On the 24 window bars of the main hall of Zhang's Ancestral Temple built in 1839 and covering 4,000 square meters, there are 48 carved cranes around which are hollowed-out cloud patterns.
The crane figurines have 48 different postures, either spreading their wings, flying or looking for food.
In addition to ancient architecture, Lizhuang is best known as an academic refuge during the War of Resistance Against Japanese Aggression (1931-45).
After the Lugou Bridge Incident in Beijing on July 7, 1937, Japanese troops started an all-out invasion of China.
To take refuge, people from important Chinese institutions such as the Central Research Institute and preparatory office of the Central Museum in Nanjing, Jiangsu province, which was the seat of the Kuomintang government, and other institutions of higher learning like the National Tongji University — today's Tongji University in Shanghai — stayed in Lizhuang from 1940 to 1946.
After their campus in Shanghai was destroyed by Japanese warplanes, the teachers and students of the National Tongji University passed through nine Chinese provinces and Vietnam, traveling more than 11,000 km before settling down in Lizhuang, which was beyond the range of the Japanese military, in 1940, thanks to the help of Qian Zining, a graduate of the university who was the boss of a papermaking factory in Yibin.
Lizhuang, which covered an area of 1 sq km, had 3,000 inhabitants at the time. To accommodate 12,000 students and scholars, locals provided them with homes and temples as teaching buildings and residences, according to Fan Wangna, a town guide.
As the Japanese army never entered Sichuan, the National Tongji University continued enrolling students in Lizhuang and the institutions that relocated staff were able to continue working.
Adhering to the belief of saving the country with science and serving the country with academics at a time marked by a shortage of materials and the struggle against poverty, scholars never stopped learning or researching.
Forty-three people who worked or studied in Lizhuang in the 1940s later became academicians of the Chinese Academy of Sciences and the Chinese Academy of Engineering, says Li Chun, head of the Lizhuang Ancient Town Administrative Committee.
One of them is Wu Mengchao (1922-2021), who studied at the National Tongji University's medical college.
Known as "the father of hepatobiliary surgery" in China, Wu had saved or extended the lives of more than 14,000 patients before he passed away at the age of 99 in 2021.

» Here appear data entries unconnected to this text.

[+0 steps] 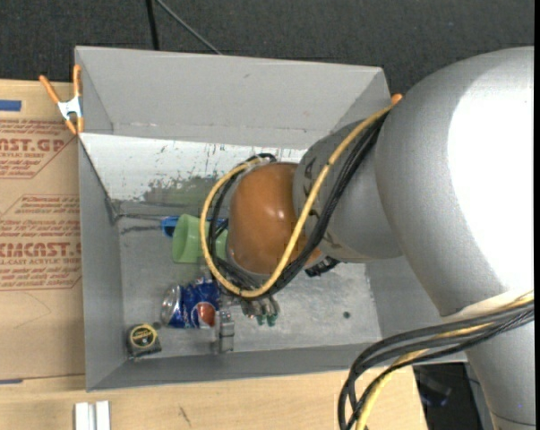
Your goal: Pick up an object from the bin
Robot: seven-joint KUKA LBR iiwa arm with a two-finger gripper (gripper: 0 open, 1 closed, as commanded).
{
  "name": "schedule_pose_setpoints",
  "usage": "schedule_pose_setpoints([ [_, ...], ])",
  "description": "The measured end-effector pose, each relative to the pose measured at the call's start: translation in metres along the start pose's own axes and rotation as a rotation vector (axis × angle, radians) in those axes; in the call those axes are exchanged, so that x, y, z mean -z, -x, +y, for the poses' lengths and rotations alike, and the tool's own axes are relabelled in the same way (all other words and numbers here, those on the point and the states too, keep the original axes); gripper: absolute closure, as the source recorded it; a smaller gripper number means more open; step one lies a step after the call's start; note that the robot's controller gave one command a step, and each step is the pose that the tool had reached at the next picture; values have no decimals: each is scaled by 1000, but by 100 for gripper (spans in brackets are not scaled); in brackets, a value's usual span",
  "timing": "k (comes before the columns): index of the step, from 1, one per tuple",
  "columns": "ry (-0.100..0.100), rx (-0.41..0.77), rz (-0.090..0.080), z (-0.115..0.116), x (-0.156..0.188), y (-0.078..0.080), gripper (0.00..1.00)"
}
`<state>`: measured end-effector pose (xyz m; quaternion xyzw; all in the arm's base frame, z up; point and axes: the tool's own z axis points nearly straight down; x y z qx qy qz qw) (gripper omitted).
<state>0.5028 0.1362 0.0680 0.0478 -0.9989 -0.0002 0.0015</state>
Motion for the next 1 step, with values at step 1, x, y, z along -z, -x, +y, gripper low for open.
schedule_pose_setpoints([
  [1, 1, 0, 1, 1, -1, 0, 0],
])
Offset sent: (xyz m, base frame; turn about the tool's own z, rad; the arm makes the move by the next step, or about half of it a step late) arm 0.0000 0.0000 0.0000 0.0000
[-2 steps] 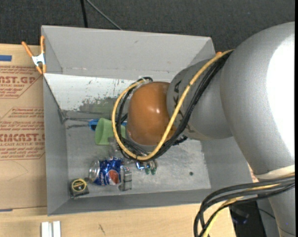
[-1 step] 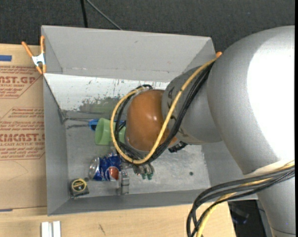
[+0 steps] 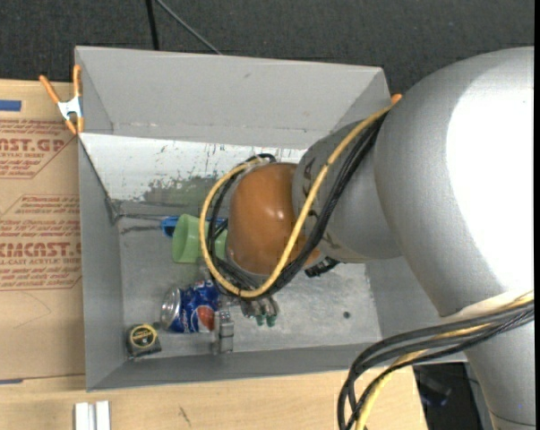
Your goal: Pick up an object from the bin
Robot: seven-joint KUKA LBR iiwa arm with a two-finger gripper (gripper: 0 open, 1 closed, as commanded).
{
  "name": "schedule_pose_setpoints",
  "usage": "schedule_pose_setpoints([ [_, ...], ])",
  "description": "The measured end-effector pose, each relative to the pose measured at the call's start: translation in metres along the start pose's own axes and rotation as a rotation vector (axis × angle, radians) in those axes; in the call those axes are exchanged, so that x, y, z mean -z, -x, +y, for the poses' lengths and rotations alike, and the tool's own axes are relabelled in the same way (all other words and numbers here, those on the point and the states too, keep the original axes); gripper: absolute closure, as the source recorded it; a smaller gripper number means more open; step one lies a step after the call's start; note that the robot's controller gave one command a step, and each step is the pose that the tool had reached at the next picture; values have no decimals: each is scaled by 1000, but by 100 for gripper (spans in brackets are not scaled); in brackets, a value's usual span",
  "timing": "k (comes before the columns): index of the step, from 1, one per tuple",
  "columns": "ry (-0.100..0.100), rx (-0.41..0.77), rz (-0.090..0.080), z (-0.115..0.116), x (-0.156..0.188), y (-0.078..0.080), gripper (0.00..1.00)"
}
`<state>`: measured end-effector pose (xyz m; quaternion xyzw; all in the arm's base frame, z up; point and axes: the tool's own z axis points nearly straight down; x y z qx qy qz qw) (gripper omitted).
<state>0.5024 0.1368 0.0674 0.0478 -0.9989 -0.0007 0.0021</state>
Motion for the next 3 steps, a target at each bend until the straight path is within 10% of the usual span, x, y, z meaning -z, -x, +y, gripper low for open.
schedule_pose_setpoints([
  [1, 0, 0, 0, 0, 0, 0, 100],
  [3, 0, 1, -5, 2, 60, 1, 100],
])
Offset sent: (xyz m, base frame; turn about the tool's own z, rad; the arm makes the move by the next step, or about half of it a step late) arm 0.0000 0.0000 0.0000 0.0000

In 2011, the International Astronomical Union named a minor planet No 17606, discovered by the Beijing Schmidt CCD Asteroid Program, after Wu, in recognition of his achievements.
Wu revisited Lizhuang three times. A photo of him sitting leisurely in a bamboo chair on Mat Street in Lizhuang in 2012 is kept in a showroom in the National Tongji University's medical college.
In 2016, Wu operated on a patient at the Tongji Lizhuang Hospital to mark its opening, the hospital's first operation, where Wu served as the lifelong honorary president of the hospital set up with assistance from Tongji University in Shanghai.
Bordering Lizhuang is Yibin's Nanxi district. Lizhuang was once under the administration of Nanxi, then a county, until 1983 when it became part of the city of Yibin, says Guo Zhanchun, head of the Nanxi district integrated media center.
What impresses many first-time visitors to Nanxi most is its 1,109-meter-long city wall built between 1457 and 1464 consisting of three city gates, three towers and wharves, the vast expanse of the Yangtze River and the green mountains.
There are more than 30 km of well-paved and well-shaded roads along the Yangtze River for visitors to view the magnificent scene along the banks.
After dinner, many residents flock to the roads to exercise or run, says Chen Yuan, executive director of the publicity department of the Nanxi district committee of the Communist Party of China.
On May 19, over 3,000 people from different areas of China participated in the first leg of the 5th National Harmonious Rural Health Run held in Nanxi.
The run was guided by the Ministry of Agriculture and Rural Affairs, supported by the General Administration of Sport of China and hosted by the China Farmer Physical Culture Association, the Sichuan Provincial Department of Agriculture and Rural Affairs and the Yibin government.
Organizers say one reason why Nanxi has been chosen as the site for the run is that it has a fabulous natural environment.
Wei Peijun, a middle-aged farmer from Puyang, Central China's Henan province, says that he enjoyed his run in Nanxi.
"The bucolic scenery of mountains and the river (Yangtze River) on the way is terrific," he says.